> **Instructions for the task**:
For any picture in the lines below, please leave it out and copy the rest exactly.

——————

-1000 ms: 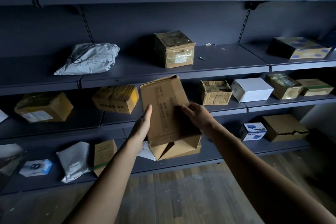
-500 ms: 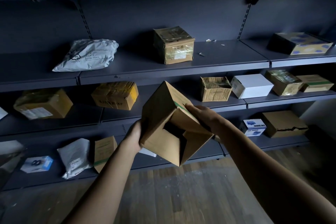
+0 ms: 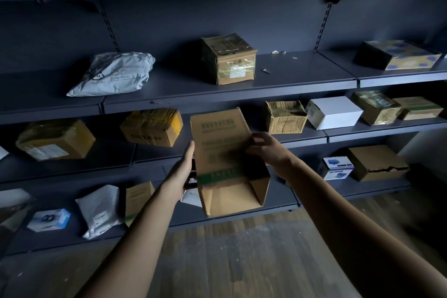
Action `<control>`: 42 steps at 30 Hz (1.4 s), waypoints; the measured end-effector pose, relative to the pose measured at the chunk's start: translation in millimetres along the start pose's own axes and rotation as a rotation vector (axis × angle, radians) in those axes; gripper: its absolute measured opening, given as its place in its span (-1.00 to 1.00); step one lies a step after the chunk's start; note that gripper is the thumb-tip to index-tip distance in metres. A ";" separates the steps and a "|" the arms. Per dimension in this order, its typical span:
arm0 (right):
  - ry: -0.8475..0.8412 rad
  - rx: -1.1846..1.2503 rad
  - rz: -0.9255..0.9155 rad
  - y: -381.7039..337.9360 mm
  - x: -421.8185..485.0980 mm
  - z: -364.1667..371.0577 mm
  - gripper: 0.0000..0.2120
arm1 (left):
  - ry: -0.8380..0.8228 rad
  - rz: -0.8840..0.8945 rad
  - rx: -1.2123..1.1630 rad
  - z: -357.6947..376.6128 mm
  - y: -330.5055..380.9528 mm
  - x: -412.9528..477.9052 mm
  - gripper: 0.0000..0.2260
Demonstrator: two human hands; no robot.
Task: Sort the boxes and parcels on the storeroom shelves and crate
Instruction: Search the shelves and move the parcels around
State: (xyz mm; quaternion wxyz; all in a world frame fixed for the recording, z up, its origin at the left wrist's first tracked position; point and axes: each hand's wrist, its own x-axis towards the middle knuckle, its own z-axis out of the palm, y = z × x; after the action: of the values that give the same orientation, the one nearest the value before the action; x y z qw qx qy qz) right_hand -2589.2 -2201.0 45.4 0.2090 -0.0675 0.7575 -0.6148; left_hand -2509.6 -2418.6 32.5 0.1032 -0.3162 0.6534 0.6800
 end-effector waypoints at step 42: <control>-0.069 -0.046 0.074 80.8 91.7 -37.6 -0.49 | 0.222 0.190 0.067 67.3 -19.5 70.1 -0.43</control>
State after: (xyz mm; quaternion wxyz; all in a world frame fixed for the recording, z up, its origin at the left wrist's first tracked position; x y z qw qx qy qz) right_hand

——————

> **Finished task**:
-1000 ms: 
-500 ms: 
+0 ms: 
Action `<control>`: 42 steps at 30 Hz (1.4 s), waypoints; the measured end-effector pose, relative to the pose measured at the chunk's start: translation in millimetres along the start pose's own axes and rotation as a rotation vector (axis × angle, radians) in those axes; gripper: its absolute measured opening, given as its place in its span (-1.00 to 1.00); step one lies a step after the chunk's start; note that gripper is the thumb-tip to index-tip distance in metres. A ";" separates the steps and a "|" the arms. Per dimension in this order, its typical span:
arm0 (right):
  - ry: -0.8475..0.8412 rad
  - rx: -1.1846..1.2503 rad
  - rz: -0.9255..0.9155 rad
  - y: -381.7039..337.9360 mm
  - x: -421.8185..485.0980 mm
  - z: -364.1667..371.0577 mm
  - gripper: 0.0000..0.2120
arm1 (left):
  - ry: -0.8380..0.8228 rad
  - rz: -0.8840..0.8945 rad
  - rx: -1.2123..1.1630 rad
  - z: -357.6947..376.6128 mm
  - y: -330.5055..380.9528 mm
  - x: -412.9528..477.9052 mm
  - gripper: 0.0000..0.2260
Demonstrator: two human hands; no robot.
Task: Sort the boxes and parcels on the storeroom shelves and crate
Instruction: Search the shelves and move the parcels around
State: (xyz mm; quaternion wxyz; all in a world frame fixed for the recording, z up, its origin at the left wrist's first tracked position; point and axes: each hand's wrist, its own x-axis towards the middle knuckle, its own z-axis out of the palm, y = z × x; after the action: of the values that give the same orientation, the one nearest the value before the action; x y z qw qx qy qz) right_hand -2589.2 -2201.0 45.4 0.2090 -0.0675 0.7575 -0.6148; left_hand -2509.6 -2418.6 32.5 0.1032 -0.3162 0.6534 0.6800
 end-effector waypoints at step 42: <control>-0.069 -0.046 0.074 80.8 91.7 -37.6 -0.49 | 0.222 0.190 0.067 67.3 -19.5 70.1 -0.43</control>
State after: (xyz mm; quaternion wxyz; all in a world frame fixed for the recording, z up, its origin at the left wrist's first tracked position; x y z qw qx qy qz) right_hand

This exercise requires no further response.